Robust data from Phase II of the Qualcomm Wireless Reach™ Mobile Health Information System (MHIS) project in the Eastern Cape of South Africa shows that 3G mobile devices used at the point of care can truly assist nurses and doctors in overcoming access-to-information challenges and providing better support to patients. The MHIS is a private sector and government collaboration that has shown positive progress and tangible evidence of its impact.
This project has been part of my life since joining the Qualcomm Wireless Reach team, and while it was expected that it would positively impact health workers and their patients, the results went above and beyond expectations. In honor of the work we have done together, MHIS stakeholders gathered to announce the results during a project celebration event held on August 1st in remote Mthatha, South Africa. Participants included: the Eastern Cape Department of Health (ECDOH), FHI 360, Nelson Mandela Metropolitan University (NMMU) and MTN South Africa.
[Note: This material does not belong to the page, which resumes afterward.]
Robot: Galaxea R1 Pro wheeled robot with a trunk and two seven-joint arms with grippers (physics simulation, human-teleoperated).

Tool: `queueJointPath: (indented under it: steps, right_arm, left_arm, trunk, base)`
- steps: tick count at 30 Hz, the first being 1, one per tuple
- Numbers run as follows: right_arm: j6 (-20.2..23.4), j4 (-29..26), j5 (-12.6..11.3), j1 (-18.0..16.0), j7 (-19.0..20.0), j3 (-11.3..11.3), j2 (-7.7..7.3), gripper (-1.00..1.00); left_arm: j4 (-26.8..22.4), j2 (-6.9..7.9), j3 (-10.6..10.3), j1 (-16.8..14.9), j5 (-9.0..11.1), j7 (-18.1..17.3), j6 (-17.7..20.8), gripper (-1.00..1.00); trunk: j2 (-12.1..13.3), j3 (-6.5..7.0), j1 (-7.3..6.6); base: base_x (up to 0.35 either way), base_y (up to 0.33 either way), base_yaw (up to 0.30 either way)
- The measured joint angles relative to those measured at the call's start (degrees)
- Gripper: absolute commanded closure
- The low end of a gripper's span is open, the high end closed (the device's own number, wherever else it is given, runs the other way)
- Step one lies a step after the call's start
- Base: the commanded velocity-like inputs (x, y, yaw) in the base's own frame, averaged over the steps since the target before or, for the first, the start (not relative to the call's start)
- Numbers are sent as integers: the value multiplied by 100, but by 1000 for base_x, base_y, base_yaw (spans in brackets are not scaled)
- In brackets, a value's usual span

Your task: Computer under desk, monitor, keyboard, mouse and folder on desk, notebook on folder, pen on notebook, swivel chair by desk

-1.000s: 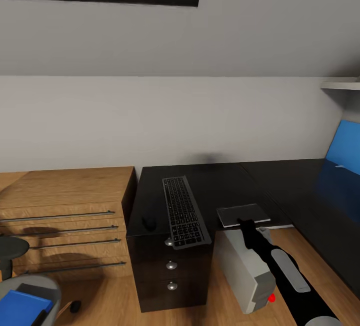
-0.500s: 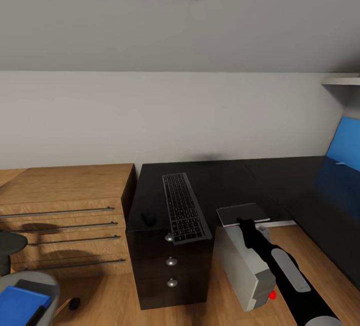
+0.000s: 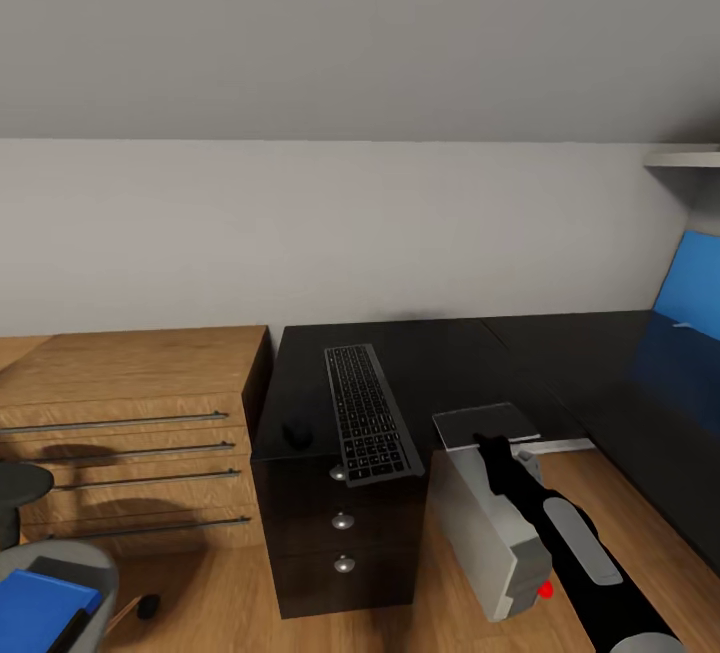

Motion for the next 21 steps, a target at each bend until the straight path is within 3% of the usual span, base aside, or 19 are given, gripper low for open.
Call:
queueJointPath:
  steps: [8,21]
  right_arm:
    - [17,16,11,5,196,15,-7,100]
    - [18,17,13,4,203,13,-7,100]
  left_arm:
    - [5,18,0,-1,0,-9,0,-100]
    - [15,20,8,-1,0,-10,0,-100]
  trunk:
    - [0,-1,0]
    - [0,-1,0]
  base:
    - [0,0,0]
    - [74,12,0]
In previous blogs, I’ve described the MHIS project and the ways nurses and doctors in the Eastern Cape Province—a region where many health workers cannot access the Internet for pertinent health care data —use Internet-capable smartphones and tablets to access health information instantly. I’m extremely pleased to report that the benefit of the MHIS continues. This project launched in 2009 with 50 nurses at the Port Elizabeth Hospital Complex. In 2012 it expanded to 125 more nurses and doctors who work in urban and rural health care facilities all over South Africa’s Eastern Cape.
After the addition of these nurses and doctors, NMMU conducted a comprehensive evaluation study that found positive results. Accessing health information at the point of care assisted:
- All nurses and more than 80 percent of doctors who use the MHIS in making an accurate diagnosis.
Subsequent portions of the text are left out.